→ Problem to solve
In the data below, find the line containing "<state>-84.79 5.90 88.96"; reproduce that line and all subsequent lines exactly, and nothing else.

→ Data excerpt

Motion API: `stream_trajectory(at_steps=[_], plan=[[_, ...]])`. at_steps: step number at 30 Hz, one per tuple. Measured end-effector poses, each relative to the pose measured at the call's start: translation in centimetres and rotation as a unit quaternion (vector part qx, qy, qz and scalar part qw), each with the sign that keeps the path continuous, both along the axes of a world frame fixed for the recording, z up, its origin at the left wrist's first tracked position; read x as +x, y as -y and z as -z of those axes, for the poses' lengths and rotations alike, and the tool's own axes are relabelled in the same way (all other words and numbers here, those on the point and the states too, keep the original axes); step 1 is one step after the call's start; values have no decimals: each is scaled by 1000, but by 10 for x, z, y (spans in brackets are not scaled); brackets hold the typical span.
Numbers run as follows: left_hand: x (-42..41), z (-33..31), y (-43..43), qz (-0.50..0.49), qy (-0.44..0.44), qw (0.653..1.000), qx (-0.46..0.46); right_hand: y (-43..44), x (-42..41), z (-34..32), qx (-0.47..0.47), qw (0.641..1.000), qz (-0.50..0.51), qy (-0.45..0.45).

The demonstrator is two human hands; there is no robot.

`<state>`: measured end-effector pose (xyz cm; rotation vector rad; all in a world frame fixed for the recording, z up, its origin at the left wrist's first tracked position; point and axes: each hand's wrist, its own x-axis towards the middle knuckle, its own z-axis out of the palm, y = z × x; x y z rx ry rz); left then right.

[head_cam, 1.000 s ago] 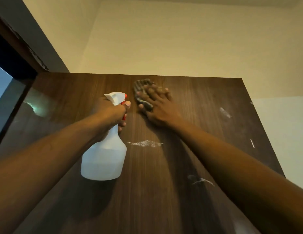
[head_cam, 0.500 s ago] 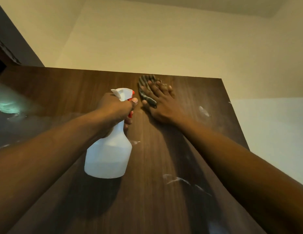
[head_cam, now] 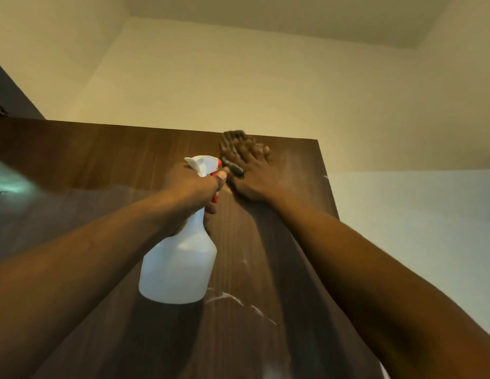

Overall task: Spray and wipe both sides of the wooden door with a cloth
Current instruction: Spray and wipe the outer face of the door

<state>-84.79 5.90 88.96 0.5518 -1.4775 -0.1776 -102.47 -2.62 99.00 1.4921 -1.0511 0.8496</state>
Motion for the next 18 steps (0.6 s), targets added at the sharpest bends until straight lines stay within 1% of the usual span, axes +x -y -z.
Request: stream_trajectory(at_steps=[1, 3, 4, 6, 8, 10, 11, 13, 16, 18], plan=[[-5, 3, -2, -5, -3, 1000, 1, 3, -11, 15, -7, 1000, 2, -20], [-16, 9, -6, -1, -11, 1000, 5, 3, -46, 30, -30, 999, 12, -3], [-21, 11, -7, 1, -12, 1000, 10, 0, -65, 29, -41, 999, 13, 28], [-28, 16, -11, 1, -14, 1000, 17, -5, -97, 12, -58, 991, 9, 123], [-31, 21, -11, -3, -20, 1000, 13, -12, -109, -13, -49, 977, 4, 210], [-35, 26, -11, -4, -21, 1000, 16, -16, -102, -30, -36, 970, -3, 239], [-37, 27, -11, -7, -21, 1000, 16, -16, -94, -35, -38, 972, -8, 232], [-42, 24, -14, -17, -19, 1000, 14, -16, -78, -36, -33, 983, -18, 178], [-48, 16, -22, -17, -14, 1000, 7, -12, -77, -4, -12, 997, -21, 72], [-51, 17, -28, -18, -5, 1000, 4, -8, -97, 25, -28, 997, -19, 62]])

→ Solution to this problem
<state>-84.79 5.90 88.96 0.5518 -1.4775 -0.1776 -102.47 -2.62 99.00 1.4921 -1.0511 0.8496</state>
Motion for the next 18 steps (0.6 s), targets added at the sharpest bends until straight lines stay within 1% of the usual span, axes +x -y -z.
Request: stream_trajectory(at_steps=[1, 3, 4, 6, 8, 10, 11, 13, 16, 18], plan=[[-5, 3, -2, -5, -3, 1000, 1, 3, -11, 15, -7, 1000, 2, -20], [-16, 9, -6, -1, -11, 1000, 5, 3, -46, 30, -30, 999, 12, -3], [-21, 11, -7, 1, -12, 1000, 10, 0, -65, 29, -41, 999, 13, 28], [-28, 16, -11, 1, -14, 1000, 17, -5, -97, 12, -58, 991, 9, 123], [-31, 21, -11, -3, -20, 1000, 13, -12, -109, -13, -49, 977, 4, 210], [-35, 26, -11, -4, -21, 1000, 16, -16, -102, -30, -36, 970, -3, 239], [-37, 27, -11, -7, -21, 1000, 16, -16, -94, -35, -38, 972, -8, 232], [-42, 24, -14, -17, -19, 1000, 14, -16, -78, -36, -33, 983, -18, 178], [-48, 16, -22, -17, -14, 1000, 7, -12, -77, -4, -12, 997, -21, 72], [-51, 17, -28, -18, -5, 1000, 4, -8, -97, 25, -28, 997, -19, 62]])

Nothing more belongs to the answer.